Service, Learning and Feeding the Hungry
Statistics majors Edy Reynolds (left) and Lauren Taylor volunteered for People's Kitchen in San Luis Obispo and helped assess the nonprofit's data analytics and homeless meal serving plans. Courtesy photo
REWARDING REAL-WORLD EXPERIENCES FOR STASTISTICS STUDENTS TRACKING MEAL DATA FOR LOCAL NONPROFIT
OCTOBER 2024
by NICK WILSON
Infographics by Eileen odanaka Vavra
Each year, the nonprofit People’s Kitchen serves several thousand meals to help meet the extensive needs of the unhoused in San Luis Obispo County.
With churches, schools and social clubs all sharing service duties, the organization required an effective system to better maintain and study its meal count numbers and identify patterns in fluctuating attendance throughout the year. A Cal Poly statistics team stepped up with the expertise needed to take the nonprofit’s data tracking to the next level and make a meaningful, real-world impact.
Starting in spring 2023, statistics Professor Emily Robinson and her student team went to work creating a variety of user-friendly analytics tools to track daily meal counts served at 40 Prado Homeless Services Center in San Luis Obispo. While People’s Kitchen had been logging these counts, the organization recognized a need to improve its data management.
“My background is in data visualization and user experience information, and I was one of the department consultants at that time,” Robinson said. “When Department Chair Andrew Schaffner contacted me, he asked, ‘Is this interesting to you?’ Immediately,I said ‘Yes, this sounds so cool.’”
Robinson met with Robyn Kontra Tanner, a People’s Kitchen board member and Cal Poly University Communications and Marketing staff member, to learn about the nonprofit’s needs. Robinson then recruited the student research team of statistics majors Edy Reynolds and Lauren Taylor, as well as recent English graduate Payton Swanson.
People’s Kitchen draws upon the goodwill of more than 40 local organizations whose volunteers serve hot noon meals 364 days per year. The organization provided 35,273 meals in 2023, its largest annual total to date, after serving 27,306 in 2022; 23,529 in 2021; and 26,924 in 2020.
“There are different groups serving every day,” said Reynolds. “So, it’s good for them to know how much food to prepare, so there’s enough but not too much left over. What we’re hoping to explore in the future is some actual predictive modeling.”

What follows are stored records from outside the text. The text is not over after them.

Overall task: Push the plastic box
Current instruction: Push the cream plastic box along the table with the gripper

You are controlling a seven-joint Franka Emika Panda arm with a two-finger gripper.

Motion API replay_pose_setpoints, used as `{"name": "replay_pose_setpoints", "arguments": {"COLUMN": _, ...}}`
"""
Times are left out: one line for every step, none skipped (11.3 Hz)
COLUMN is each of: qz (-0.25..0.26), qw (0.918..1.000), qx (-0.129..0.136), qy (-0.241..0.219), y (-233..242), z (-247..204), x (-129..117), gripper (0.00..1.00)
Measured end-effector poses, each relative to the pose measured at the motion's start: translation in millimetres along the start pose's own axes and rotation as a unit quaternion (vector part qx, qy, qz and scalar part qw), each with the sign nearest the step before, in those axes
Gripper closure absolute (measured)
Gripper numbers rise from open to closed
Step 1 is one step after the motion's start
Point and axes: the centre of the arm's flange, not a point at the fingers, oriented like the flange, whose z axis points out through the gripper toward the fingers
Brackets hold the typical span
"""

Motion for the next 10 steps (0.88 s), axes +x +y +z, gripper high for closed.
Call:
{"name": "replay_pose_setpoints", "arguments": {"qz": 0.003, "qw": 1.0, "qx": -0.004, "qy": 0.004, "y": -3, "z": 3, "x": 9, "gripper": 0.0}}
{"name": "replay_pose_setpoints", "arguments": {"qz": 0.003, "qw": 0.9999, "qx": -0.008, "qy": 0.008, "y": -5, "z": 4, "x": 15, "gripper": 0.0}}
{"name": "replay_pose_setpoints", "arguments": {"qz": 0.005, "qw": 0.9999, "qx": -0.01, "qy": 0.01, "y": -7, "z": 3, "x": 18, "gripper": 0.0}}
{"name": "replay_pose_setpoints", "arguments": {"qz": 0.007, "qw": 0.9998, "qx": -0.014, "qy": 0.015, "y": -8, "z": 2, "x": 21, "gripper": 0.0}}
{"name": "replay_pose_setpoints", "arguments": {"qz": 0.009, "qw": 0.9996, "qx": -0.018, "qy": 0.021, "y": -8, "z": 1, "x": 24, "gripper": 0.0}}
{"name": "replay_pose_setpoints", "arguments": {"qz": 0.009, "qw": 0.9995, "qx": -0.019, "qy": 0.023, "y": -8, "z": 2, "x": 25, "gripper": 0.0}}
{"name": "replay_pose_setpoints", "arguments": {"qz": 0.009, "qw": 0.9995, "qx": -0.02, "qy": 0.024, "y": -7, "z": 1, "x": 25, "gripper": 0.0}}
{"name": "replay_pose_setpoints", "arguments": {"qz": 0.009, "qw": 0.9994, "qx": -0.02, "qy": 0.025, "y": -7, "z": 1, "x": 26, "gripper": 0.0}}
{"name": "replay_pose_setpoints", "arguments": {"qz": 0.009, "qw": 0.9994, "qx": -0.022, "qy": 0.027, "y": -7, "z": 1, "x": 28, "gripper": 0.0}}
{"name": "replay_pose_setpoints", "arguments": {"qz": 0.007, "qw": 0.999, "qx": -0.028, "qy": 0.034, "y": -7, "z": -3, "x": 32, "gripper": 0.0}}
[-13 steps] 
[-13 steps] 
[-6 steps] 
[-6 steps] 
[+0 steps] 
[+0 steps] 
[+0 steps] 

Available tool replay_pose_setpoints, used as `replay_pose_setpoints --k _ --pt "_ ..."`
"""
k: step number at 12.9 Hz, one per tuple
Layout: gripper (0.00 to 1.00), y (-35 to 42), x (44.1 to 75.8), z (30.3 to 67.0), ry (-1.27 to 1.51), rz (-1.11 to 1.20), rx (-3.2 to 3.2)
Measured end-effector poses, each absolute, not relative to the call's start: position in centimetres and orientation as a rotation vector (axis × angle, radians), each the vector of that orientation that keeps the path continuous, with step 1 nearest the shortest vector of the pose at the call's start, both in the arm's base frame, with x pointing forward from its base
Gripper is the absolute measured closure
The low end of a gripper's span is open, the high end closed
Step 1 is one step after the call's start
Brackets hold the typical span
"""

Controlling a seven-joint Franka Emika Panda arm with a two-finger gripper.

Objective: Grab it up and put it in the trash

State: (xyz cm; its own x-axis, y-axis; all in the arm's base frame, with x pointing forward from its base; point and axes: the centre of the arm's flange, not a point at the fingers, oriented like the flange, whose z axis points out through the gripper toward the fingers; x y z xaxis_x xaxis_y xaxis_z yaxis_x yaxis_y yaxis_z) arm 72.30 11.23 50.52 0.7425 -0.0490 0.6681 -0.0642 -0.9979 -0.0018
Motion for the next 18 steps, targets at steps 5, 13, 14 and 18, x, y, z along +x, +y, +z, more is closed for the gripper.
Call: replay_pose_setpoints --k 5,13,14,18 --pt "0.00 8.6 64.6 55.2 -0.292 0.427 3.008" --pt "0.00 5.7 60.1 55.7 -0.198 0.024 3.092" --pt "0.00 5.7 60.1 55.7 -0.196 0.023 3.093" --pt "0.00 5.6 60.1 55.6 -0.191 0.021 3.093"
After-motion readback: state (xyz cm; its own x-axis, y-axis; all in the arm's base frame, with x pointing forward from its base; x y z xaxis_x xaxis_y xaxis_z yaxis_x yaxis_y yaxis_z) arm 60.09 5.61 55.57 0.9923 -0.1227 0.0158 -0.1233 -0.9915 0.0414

But the first step was “digitizing everything,” Reynolds said.
Student researchers started from scratch, pulling from existing People’s Kitchen computer files as well as handwritten tallies of meal counts kept daily in recent years, and by the month in previous years.
“They wanted everything housed in their Google Drive to access it privately, so we entered the records into a spreadsheet and then formatted the variables to come up with a process about how they could input data themselves,” Reynolds said.
The students created a Google Form that links to the spreadsheet, which links to dashboards in the program Looker Studio, formerly Google Data Studio. Automating the process for customizing reports has created an easy-to-use portal.
“Designing that data workflow was very interesting because there was a lot of code that makes the connection from the Google Form to the spreadsheet smooth and easy to use,” Taylor said.
The informative dashboard tools the research team created now offer People’s Kitchen the ability to pull data quickly and conveniently. Coordinators can spot trends and observe fluctuations to identify what factors cause shifts in the number of meals served, such as weather, major holidays, time of month and serving group.
Swanson’s role involved writing procedural and instructional documents for People’s Kitchen coordinators and volunteers, many of them unfamiliar with the data tools. Swanson’s manuals can be used by future organizational leaders as well.
Robinson said the more accessible data records may also help People’s Kitchen apply for grants and other types of funding to support the program.
The students gained real-world experience collaborating with clients on data analytics and developed expertise in software they normally don’t work with, including Looker Studio, which converts data into customizable, informative reports and dashboards; Google Sheets (AI-powered spreadsheets) and Google Apps Script that lets users automate tasks across Google products.
From left, Taylor, statistics Professor Emily Robinson and Reynolds. Courtesy photo
“We don’t typically use anything hosted in Google for stats,” Taylor said. “Typically, we’d do something like this in R Shiny (an open source web application package), which helps create dashboards really easily. But it was important for the organization to have full control and a deep understanding of the data workflow. We could not provide this with R Shiny, which is why we opted to host in Google.”
The research team presented their work at the May Bailey College 2024 Student Research Conference and the June 2024 Symposium in Statistics and Data Science Conference in Richmond, Virginia.
Student researchers also visited the 40 Prado Services Center to serve meals alongside volunteers from various local organizations, making special connections with those who serve meals to people in need on a regular basis.
“The people really are what makes that organization so special,” Taylor said. “It’s just a great community.”